RECORDS PROVIDED –
= Beginning of Section =

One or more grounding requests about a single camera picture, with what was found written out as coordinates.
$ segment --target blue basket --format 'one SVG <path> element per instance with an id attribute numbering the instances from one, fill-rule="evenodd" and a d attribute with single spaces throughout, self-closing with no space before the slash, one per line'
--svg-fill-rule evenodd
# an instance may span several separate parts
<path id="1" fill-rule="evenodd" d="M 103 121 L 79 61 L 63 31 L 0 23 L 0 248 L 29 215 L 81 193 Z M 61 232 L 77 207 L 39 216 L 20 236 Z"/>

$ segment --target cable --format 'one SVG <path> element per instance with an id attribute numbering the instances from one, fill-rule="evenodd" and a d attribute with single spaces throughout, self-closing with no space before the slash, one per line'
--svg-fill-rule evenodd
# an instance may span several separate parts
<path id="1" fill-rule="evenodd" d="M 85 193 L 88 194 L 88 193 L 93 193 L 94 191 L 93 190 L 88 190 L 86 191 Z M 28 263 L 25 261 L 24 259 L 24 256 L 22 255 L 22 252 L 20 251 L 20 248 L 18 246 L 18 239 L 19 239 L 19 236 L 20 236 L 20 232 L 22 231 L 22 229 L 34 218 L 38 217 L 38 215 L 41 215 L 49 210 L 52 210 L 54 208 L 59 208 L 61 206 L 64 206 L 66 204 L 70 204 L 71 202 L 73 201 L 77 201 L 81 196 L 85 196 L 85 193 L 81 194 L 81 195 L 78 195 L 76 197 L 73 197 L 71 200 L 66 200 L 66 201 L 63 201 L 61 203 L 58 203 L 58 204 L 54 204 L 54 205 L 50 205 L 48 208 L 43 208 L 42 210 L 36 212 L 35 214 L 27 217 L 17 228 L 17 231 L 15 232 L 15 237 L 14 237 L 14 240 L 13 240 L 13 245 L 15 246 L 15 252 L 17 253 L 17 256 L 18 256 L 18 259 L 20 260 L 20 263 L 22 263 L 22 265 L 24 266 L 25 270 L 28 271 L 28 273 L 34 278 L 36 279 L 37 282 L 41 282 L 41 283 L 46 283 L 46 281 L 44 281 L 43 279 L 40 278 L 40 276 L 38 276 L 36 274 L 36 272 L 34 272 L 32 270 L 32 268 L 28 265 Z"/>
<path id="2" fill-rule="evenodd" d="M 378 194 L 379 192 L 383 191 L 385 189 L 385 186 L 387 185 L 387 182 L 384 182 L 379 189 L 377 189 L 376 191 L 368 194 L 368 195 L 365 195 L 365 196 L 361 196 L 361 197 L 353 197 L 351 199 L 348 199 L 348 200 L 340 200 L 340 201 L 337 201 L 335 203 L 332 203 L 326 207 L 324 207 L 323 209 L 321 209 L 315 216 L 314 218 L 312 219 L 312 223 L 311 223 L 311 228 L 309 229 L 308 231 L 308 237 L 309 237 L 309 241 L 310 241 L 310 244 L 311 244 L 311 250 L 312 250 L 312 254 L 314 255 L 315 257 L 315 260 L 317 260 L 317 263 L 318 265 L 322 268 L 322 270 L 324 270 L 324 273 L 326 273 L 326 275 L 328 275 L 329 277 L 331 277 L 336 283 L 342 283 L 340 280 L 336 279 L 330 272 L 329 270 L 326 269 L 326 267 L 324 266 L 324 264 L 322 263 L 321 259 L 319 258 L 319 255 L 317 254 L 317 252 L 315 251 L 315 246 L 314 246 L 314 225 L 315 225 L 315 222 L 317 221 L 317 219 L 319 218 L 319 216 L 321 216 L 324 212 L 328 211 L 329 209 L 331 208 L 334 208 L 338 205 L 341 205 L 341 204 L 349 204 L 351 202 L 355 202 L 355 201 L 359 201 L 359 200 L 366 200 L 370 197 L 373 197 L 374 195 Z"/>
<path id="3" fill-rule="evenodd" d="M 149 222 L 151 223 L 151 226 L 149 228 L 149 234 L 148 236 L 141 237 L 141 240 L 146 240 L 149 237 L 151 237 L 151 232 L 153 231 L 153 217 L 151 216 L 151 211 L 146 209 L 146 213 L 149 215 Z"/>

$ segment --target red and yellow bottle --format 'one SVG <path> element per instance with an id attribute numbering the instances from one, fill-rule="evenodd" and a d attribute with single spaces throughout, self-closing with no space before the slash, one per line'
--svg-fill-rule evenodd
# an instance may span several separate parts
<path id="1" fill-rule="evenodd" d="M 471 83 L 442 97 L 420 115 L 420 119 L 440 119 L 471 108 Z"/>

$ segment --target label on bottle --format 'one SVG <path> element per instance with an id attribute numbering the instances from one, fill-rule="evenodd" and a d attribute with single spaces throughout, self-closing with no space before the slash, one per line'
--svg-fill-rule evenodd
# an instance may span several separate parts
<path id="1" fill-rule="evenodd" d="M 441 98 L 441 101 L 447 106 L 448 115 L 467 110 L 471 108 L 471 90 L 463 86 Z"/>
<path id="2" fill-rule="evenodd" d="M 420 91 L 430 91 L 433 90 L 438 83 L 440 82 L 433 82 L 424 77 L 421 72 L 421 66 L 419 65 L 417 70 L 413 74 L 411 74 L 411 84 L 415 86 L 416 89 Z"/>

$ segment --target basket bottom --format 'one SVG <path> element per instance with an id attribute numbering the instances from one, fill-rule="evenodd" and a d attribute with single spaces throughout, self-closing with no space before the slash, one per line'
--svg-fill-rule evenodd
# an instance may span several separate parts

= End of Section =

WORK REQUIRED –
Exactly the lines from the one holding "segment --target label" to the final line of the listing, both included, must make up the answer.

FINISHED TASK –
$ segment --target label on bottle --format 'one SVG <path> element per instance with an id attribute numbering the instances from one, fill-rule="evenodd" and a d attribute with single spaces throughout, self-closing with no space before the slash, one per line'
--svg-fill-rule evenodd
# an instance may span several separate parts
<path id="1" fill-rule="evenodd" d="M 441 98 L 441 101 L 447 106 L 448 115 L 467 110 L 471 108 L 471 90 L 463 86 Z"/>
<path id="2" fill-rule="evenodd" d="M 420 91 L 430 91 L 433 90 L 438 83 L 440 82 L 433 82 L 424 77 L 421 72 L 421 66 L 419 65 L 417 70 L 413 74 L 411 74 L 411 84 L 415 86 L 416 89 Z"/>

$ segment --target basket bottom --format 'one SVG <path> element per instance with an id attribute numbering the instances from one, fill-rule="evenodd" and a d attribute with single spaces throughout, self-closing with no space before the slash, one per line'
--svg-fill-rule evenodd
# an instance may span several separate parts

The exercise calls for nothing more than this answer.